§ What you should do: Your job is to report every line of the entries that has "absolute".

§ Exercise data:
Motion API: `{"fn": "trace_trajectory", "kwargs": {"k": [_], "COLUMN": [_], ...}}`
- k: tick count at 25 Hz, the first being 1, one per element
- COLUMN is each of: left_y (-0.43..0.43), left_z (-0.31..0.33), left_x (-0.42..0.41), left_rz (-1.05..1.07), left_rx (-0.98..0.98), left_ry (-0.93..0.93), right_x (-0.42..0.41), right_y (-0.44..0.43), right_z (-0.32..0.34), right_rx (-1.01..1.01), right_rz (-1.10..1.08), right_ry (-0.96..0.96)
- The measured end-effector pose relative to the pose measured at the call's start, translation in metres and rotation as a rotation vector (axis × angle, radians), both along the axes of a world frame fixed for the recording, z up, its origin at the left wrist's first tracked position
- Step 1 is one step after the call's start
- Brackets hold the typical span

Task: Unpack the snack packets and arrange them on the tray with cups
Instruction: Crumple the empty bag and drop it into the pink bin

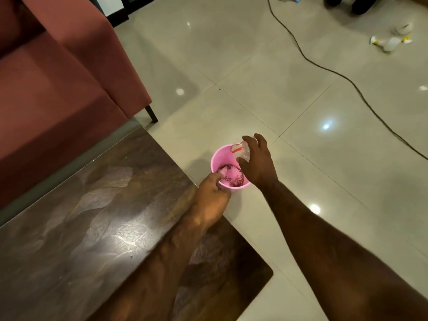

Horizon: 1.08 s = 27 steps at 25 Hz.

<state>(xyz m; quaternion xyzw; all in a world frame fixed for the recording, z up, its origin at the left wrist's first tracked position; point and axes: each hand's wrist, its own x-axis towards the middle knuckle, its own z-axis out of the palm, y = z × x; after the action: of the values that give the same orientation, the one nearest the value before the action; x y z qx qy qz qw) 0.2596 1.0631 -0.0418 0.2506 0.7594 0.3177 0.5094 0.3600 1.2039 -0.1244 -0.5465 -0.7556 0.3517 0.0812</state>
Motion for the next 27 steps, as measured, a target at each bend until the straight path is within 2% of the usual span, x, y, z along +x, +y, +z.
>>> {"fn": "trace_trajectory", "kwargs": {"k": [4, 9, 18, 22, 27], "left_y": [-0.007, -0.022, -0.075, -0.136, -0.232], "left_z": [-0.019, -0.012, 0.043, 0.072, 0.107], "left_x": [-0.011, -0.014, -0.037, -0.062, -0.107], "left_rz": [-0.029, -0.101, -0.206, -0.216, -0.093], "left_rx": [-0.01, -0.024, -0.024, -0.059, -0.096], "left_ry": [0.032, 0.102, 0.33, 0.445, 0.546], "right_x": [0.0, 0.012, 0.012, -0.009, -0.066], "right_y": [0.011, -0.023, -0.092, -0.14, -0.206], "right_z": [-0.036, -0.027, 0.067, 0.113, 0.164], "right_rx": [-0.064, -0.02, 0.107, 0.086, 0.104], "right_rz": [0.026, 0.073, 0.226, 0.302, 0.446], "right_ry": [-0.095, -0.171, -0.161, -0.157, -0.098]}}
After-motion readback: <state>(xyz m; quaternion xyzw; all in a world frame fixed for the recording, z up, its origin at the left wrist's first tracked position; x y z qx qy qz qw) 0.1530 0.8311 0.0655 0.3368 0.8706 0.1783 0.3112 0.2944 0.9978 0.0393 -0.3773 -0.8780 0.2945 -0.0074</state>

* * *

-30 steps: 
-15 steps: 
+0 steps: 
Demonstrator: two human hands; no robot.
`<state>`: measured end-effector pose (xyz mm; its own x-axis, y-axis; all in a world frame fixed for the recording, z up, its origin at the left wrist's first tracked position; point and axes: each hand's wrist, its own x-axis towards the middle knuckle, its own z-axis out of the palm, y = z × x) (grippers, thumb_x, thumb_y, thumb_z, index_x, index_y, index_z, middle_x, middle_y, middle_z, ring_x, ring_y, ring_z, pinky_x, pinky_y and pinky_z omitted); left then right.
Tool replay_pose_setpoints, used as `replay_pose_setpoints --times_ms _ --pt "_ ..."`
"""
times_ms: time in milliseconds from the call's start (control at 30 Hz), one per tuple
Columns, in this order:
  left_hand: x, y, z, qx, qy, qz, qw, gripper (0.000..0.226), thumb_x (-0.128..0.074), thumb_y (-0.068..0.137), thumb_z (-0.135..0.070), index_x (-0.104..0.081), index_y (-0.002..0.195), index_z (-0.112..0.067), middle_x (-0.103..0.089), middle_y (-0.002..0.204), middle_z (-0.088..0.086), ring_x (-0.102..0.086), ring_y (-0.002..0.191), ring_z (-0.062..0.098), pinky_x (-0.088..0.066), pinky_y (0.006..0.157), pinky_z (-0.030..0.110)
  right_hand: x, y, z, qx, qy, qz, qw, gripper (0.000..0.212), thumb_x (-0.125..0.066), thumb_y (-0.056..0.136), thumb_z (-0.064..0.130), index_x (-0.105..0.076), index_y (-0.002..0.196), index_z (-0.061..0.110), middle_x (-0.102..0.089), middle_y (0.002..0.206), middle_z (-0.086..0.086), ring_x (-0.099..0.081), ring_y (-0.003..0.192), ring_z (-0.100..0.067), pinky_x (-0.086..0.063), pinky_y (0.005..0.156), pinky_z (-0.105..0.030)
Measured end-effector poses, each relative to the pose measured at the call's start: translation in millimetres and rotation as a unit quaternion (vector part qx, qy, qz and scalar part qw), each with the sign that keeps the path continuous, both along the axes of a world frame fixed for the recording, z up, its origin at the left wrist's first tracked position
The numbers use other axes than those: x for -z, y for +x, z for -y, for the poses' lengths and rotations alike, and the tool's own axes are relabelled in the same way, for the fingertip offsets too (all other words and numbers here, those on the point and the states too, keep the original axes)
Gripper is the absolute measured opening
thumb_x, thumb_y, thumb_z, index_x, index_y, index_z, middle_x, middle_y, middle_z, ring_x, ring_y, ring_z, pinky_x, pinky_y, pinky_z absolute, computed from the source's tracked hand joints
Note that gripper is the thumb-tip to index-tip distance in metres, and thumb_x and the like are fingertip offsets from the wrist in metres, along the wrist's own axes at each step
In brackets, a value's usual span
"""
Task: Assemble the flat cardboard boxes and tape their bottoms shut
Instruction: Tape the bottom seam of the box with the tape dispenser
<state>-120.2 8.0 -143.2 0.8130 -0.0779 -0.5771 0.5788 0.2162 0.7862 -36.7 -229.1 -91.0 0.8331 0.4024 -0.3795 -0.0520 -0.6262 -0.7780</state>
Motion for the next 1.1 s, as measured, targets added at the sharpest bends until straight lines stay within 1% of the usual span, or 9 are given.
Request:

§ Output of the exercise:
Gripper is the absolute measured opening
thumb_x, thumb_y, thumb_z, index_x, index_y, index_z, middle_x, middle_y, middle_z, ring_x, ring_y, ring_z, pinky_x, pinky_y, pinky_z absolute, computed from the source's tracked hand joints

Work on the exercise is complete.